Copy out the full listing exactly, omitting any picture it contains.

=== Begin Enclosure ===

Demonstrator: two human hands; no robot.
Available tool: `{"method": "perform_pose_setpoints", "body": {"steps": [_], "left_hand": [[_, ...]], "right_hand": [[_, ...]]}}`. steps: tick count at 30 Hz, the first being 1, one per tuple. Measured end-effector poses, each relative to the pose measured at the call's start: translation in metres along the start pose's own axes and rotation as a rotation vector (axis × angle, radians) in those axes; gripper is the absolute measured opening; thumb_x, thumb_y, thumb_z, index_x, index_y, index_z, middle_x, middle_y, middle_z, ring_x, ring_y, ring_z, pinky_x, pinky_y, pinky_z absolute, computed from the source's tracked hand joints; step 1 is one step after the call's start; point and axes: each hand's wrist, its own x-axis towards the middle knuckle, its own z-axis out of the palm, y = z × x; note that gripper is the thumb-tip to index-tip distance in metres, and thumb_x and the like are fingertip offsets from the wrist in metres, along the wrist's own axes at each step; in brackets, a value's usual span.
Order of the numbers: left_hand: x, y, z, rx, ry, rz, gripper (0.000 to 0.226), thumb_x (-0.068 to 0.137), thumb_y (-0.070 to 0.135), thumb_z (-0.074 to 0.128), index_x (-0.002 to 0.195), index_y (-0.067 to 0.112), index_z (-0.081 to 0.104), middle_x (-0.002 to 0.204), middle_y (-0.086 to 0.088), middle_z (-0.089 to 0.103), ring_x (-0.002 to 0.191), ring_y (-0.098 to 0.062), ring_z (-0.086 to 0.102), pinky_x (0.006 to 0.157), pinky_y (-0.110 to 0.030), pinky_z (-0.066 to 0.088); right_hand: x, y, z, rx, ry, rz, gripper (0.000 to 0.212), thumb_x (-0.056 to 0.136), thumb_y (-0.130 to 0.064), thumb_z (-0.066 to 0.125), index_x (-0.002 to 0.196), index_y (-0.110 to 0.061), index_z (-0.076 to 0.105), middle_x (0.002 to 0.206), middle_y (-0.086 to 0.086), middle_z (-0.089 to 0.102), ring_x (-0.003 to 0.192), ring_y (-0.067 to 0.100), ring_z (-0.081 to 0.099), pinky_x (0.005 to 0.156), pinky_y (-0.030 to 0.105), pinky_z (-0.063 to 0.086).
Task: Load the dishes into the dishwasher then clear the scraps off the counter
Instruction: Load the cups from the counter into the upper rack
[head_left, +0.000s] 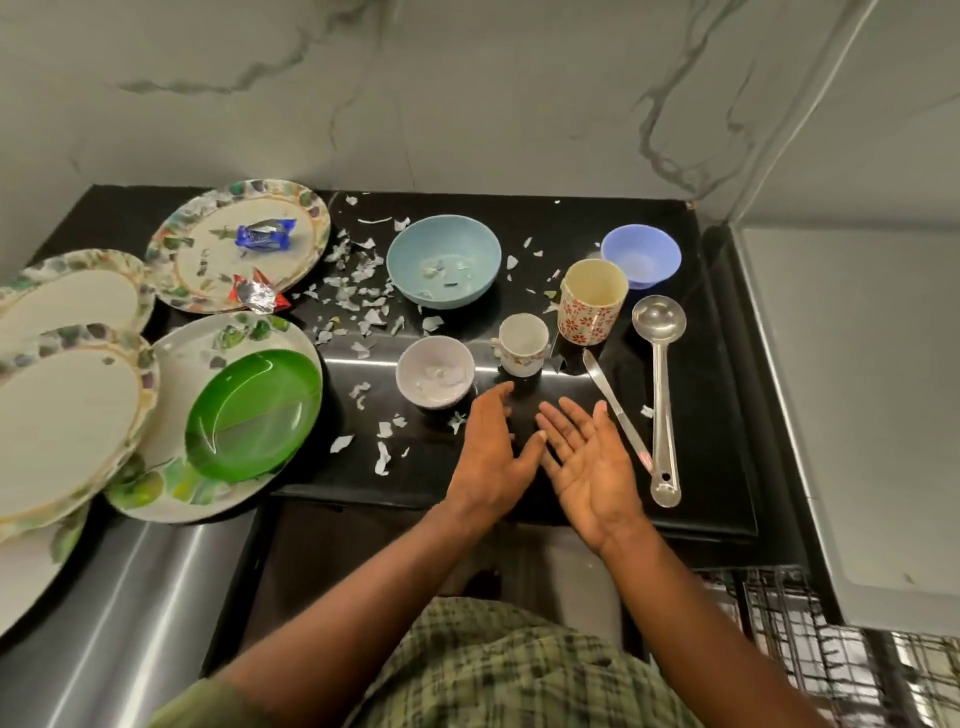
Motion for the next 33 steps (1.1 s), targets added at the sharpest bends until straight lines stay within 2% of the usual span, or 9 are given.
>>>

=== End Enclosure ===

#### SOLUTION TO THIS EXERCISE:
Demonstrator: two human hands; no robot.
Available tool: `{"method": "perform_pose_setpoints", "body": {"steps": [_], "left_hand": [[_, ...]], "right_hand": [[_, ...]]}}`. steps: tick count at 30 Hz, the first being 1, one per tuple. Measured end-effector poses, each relative to the pose measured at the call's start: translation in metres along the start pose's own axes and rotation as a rotation vector (axis × angle, radians) in those axes; gripper is the absolute measured opening; thumb_x, thumb_y, thumb_z, index_x, index_y, index_z, middle_x, middle_y, middle_z, ring_x, ring_y, ring_z, pinky_x, pinky_y, pinky_z absolute, computed from the source's tracked hand joints; step 1 is one step after the call's start; point and axes: each hand's wrist, its own x-axis towards the middle knuckle, its own z-axis out of the palm, y = z × x; note that gripper is the thumb-tip to index-tip distance in metres, and thumb_x and the like are fingertip offsets from the wrist in metres, along the wrist's own axes at each step; in brackets, a value's usual span.
Order of the numbers: left_hand: x, y, z, rx, ry, rz, gripper (0.000 to 0.226), thumb_x (-0.068 to 0.137), thumb_y (-0.070 to 0.135), thumb_z (-0.074 to 0.128), index_x (-0.002 to 0.195), index_y (-0.067 to 0.112), index_z (-0.081 to 0.104), middle_x (-0.002 to 0.204), middle_y (-0.086 to 0.088), middle_z (-0.089 to 0.103), ring_x (-0.002 to 0.191), ring_y (-0.098 to 0.062), ring_z (-0.086 to 0.102), pinky_x (0.006 to 0.157), pinky_y (-0.110 to 0.030), pinky_z (-0.066 to 0.088); right_hand: x, y, z, rx, ry, rz, gripper (0.000 to 0.212), thumb_x (-0.056 to 0.136), thumb_y (-0.130 to 0.064), thumb_z (-0.066 to 0.125), index_x (-0.002 to 0.196), index_y (-0.110 to 0.061), index_z (-0.076 to 0.105), middle_x (0.002 to 0.206), middle_y (-0.086 to 0.086), middle_z (-0.089 to 0.102), ring_x (-0.003 to 0.192), ring_y (-0.067 to 0.100), ring_z (-0.081 to 0.099), pinky_x (0.005 to 0.156), pinky_y (-0.030 to 0.105), pinky_z (-0.063 to 0.086).
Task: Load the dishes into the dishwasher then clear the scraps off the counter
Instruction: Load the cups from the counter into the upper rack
[head_left, +0.000s] 
Motion for the next 33 steps (1.1 s), targets added at the sharpest bends until straight lines stay within 2% of the usual span, or 9 are given.
>>>

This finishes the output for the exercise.